### [Goal of the exercise]
This exercise requires an exact output of the listing, images omitted.

### [Available data]
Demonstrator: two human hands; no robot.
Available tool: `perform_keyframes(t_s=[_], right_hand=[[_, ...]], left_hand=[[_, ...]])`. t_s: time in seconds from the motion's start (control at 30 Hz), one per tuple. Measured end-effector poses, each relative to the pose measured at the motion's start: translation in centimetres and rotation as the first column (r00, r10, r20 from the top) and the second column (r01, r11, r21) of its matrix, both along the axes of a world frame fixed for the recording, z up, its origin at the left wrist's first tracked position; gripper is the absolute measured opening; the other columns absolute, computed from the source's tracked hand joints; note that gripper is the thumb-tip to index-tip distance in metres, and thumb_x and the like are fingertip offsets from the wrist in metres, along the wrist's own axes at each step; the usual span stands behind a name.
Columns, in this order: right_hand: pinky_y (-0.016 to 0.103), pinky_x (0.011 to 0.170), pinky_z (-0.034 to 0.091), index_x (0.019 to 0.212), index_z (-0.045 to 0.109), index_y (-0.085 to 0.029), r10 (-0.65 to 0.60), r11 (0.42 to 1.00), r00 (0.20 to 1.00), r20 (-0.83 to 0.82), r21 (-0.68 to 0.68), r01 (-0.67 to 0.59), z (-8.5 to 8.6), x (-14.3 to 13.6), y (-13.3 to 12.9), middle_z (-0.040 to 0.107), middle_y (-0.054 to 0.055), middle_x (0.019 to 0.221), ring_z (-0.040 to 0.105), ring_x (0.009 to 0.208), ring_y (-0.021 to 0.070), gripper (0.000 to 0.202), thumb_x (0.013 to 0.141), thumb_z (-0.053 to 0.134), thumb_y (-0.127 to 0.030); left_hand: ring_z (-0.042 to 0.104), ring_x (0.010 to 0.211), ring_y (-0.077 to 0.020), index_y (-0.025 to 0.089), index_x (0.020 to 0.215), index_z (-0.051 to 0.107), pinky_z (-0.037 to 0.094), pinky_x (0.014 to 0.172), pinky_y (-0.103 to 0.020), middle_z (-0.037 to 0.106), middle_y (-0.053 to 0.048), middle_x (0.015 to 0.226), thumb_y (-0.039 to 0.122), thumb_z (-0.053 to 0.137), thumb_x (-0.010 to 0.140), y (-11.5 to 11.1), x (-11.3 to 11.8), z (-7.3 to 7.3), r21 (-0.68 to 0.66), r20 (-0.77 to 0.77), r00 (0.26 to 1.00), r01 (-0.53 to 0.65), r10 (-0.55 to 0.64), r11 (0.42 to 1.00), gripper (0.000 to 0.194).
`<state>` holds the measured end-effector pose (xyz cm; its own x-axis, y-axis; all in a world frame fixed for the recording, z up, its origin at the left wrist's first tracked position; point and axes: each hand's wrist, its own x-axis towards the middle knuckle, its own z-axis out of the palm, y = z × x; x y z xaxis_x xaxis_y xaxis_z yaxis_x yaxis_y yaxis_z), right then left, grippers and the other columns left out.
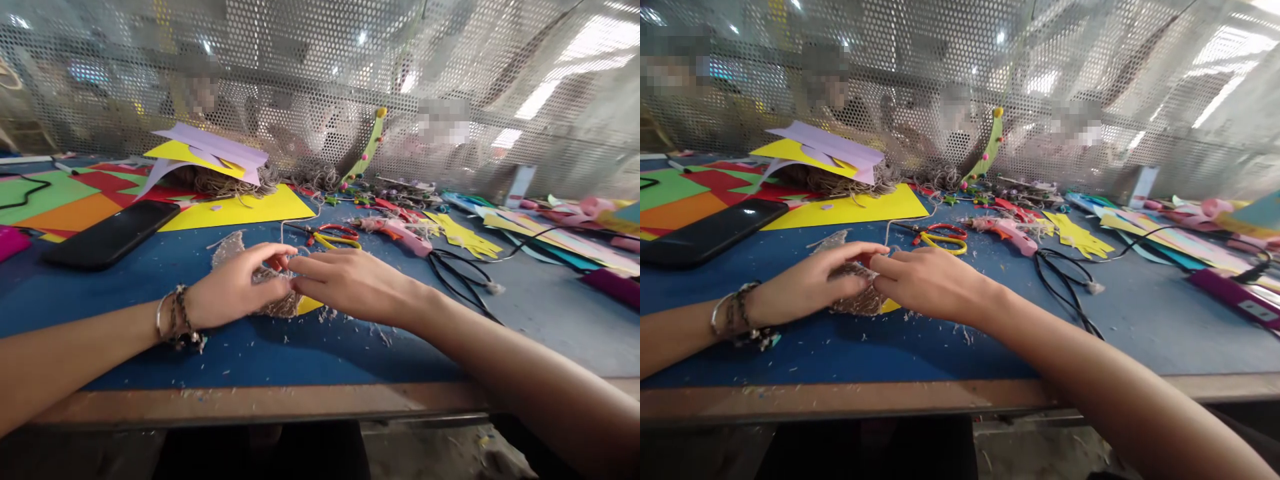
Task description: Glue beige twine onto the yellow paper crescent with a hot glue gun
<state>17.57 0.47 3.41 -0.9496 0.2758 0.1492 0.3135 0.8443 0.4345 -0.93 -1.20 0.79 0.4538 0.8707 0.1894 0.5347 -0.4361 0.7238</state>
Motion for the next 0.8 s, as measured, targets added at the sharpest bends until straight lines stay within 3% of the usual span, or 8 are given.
perform_keyframes(t_s=[0.1,0.17,0.43,0.63,0.8], right_hand=[[0.025,0.051,0.024,0.081,0.054,-0.016,-0.001,1.000,1.000,-0.009,-0.027,0.001,-0.1,0.3,0.3,0.055,0.002,0.084,0.045,0.061,0.0080,0.023,0.089,0.032,-0.017],[0.025,0.051,0.024,0.080,0.053,-0.016,-0.013,0.999,1.000,-0.012,-0.044,0.012,-0.1,0.3,0.4,0.055,0.002,0.081,0.043,0.060,0.0077,0.023,0.088,0.032,-0.016],[0.026,0.049,0.020,0.072,0.049,-0.016,-0.004,0.997,1.000,-0.029,-0.074,0.002,-0.2,0.4,0.1,0.050,0.000,0.067,0.037,0.056,0.0086,0.025,0.088,0.030,-0.016],[0.026,0.049,0.021,0.076,0.051,-0.015,-0.063,0.986,0.998,-0.020,-0.157,0.059,-0.2,0.6,0.0,0.051,0.000,0.065,0.037,0.054,0.0088,0.025,0.088,0.030,-0.018],[0.023,0.053,0.028,0.080,0.054,-0.014,-0.086,0.943,0.993,-0.081,-0.327,0.055,-0.3,0.8,0.2,0.055,0.003,0.071,0.044,0.059,0.0091,0.027,0.089,0.030,-0.024]], left_hand=[[0.039,0.109,-0.0301,0.014,0.115,0.042,0.027,0.097,-0.050,0.047,-0.010,0.115,0.042,0.059,0.062,-0.9,0.6,-0.5,0.238,-0.280,0.960,0.073,-0.004,0.969,0.063],[0.039,0.108,-0.0303,0.015,0.113,0.042,0.027,0.096,-0.051,0.046,-0.010,0.112,0.042,0.059,0.062,-1.3,0.9,-0.8,0.278,-0.354,0.935,0.100,0.006,0.955,0.061],[0.040,0.101,-0.0276,0.016,0.094,0.044,0.036,0.086,-0.047,0.046,-0.008,0.103,0.030,0.049,0.068,-1.2,1.9,-1.0,0.273,-0.348,0.936,0.050,0.050,0.961,0.029],[0.039,0.102,-0.0267,0.016,0.103,0.044,0.035,0.087,-0.047,0.046,-0.008,0.104,0.020,0.044,0.064,-1.3,2.1,-1.1,0.267,-0.352,0.935,0.054,0.045,0.962,0.039],[0.038,0.102,-0.0268,0.014,0.104,0.043,0.034,0.089,-0.047,0.045,-0.009,0.104,0.018,0.042,0.062,-1.4,2.2,-1.0,0.242,-0.383,0.923,0.057,0.041,0.969,0.042]])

### [Your response]
Demonstrator: two human hands; no robot.
Available tool: `perform_keyframes(t_s=[_], right_hand=[[_, ...]], left_hand=[[_, ...]])`. t_s: time in seconds from the motion's start (control at 30 Hz), one per tuple. Measured end-effector poses, each relative to the pose measured at the motion's start: translation in centimetres and rotation as the first column (r00, r10, r20 from the top) and the second column (r01, r11, r21) of its matrix, both along the axes of a world frame fixed for the recording, z up, its origin at the left wrist's first tracked position; gripper is the absolute measured opening; the other columns absolute, computed from the source's tracked hand joints; note that gripper is the thumb-tip to index-tip distance in metres, and thumb_x and the like are fingertip offsets from the wrist in metres, along the wrist's own axes at each step; the usual span stands behind a name.
Columns, in this order: right_hand: pinky_y (-0.016 to 0.103), pinky_x (0.011 to 0.170), pinky_z (-0.034 to 0.091), index_x (0.019 to 0.212), index_z (-0.045 to 0.109), index_y (-0.085 to 0.029), r10 (-0.65 to 0.60), r11 (0.42 to 1.00), r00 (0.20 to 1.00), r20 (-0.83 to 0.82), r21 (-0.68 to 0.68), r01 (-0.67 to 0.59), z (-8.5 to 8.6), x (-14.3 to 13.6), y (-13.3 to 12.9), middle_z (-0.040 to 0.107), middle_y (-0.054 to 0.055), middle_x (0.019 to 0.221), ring_z (-0.040 to 0.105), ring_x (0.009 to 0.208), ring_y (-0.021 to 0.070), gripper (0.000 to 0.202), thumb_x (0.013 to 0.141), thumb_z (-0.053 to 0.134), thumb_y (-0.127 to 0.030); left_hand: ring_z (-0.042 to 0.104), ring_x (0.010 to 0.211), ring_y (-0.077 to 0.020), index_y (-0.025 to 0.089), index_x (0.020 to 0.215), index_z (-0.051 to 0.107), pinky_z (-0.037 to 0.094), pinky_x (0.014 to 0.172), pinky_y (-0.103 to 0.020), middle_z (-0.037 to 0.106), middle_y (-0.053 to 0.048), middle_x (0.015 to 0.226), thumb_y (-0.039 to 0.122), thumb_z (-0.053 to 0.137), thumb_x (-0.010 to 0.140), y (-11.5 to 11.1), x (-11.3 to 11.8), z (-7.3 to 7.3), r21 (-0.68 to 0.66), r20 (-0.77 to 0.77), r00 (0.26 to 1.00), r01 (-0.53 to 0.65), r10 (-0.55 to 0.64), r11 (0.42 to 1.00), gripper (0.000 to 0.194).
`<state>` holds the measured end-effector pose (xyz cm; its own x-axis, y-axis; all in a world frame fixed for the recording, z up, its origin at the left wrist's first tracked position; point and axes: each hand's wrist, its own x-axis towards the middle knuckle, its own z-axis out of the palm, y = z × x; x y z xaxis_x xaxis_y xaxis_z yaxis_x yaxis_y yaxis_z), right then left, grippers and the other columns left out.
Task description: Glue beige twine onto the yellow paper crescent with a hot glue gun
<state>17.57 0.47 3.41 -0.9496 0.2758 0.1492 0.3135 0.8443 0.4345 -0.93 -1.20 0.79 0.4538 0.8707 0.1894 0.5347 -0.4361 0.7238</state>
Motion for the next 0.8 s, as measured, targets added at the sharpest bends until straight lines stay within 3% of the usual span, or 8 are given.
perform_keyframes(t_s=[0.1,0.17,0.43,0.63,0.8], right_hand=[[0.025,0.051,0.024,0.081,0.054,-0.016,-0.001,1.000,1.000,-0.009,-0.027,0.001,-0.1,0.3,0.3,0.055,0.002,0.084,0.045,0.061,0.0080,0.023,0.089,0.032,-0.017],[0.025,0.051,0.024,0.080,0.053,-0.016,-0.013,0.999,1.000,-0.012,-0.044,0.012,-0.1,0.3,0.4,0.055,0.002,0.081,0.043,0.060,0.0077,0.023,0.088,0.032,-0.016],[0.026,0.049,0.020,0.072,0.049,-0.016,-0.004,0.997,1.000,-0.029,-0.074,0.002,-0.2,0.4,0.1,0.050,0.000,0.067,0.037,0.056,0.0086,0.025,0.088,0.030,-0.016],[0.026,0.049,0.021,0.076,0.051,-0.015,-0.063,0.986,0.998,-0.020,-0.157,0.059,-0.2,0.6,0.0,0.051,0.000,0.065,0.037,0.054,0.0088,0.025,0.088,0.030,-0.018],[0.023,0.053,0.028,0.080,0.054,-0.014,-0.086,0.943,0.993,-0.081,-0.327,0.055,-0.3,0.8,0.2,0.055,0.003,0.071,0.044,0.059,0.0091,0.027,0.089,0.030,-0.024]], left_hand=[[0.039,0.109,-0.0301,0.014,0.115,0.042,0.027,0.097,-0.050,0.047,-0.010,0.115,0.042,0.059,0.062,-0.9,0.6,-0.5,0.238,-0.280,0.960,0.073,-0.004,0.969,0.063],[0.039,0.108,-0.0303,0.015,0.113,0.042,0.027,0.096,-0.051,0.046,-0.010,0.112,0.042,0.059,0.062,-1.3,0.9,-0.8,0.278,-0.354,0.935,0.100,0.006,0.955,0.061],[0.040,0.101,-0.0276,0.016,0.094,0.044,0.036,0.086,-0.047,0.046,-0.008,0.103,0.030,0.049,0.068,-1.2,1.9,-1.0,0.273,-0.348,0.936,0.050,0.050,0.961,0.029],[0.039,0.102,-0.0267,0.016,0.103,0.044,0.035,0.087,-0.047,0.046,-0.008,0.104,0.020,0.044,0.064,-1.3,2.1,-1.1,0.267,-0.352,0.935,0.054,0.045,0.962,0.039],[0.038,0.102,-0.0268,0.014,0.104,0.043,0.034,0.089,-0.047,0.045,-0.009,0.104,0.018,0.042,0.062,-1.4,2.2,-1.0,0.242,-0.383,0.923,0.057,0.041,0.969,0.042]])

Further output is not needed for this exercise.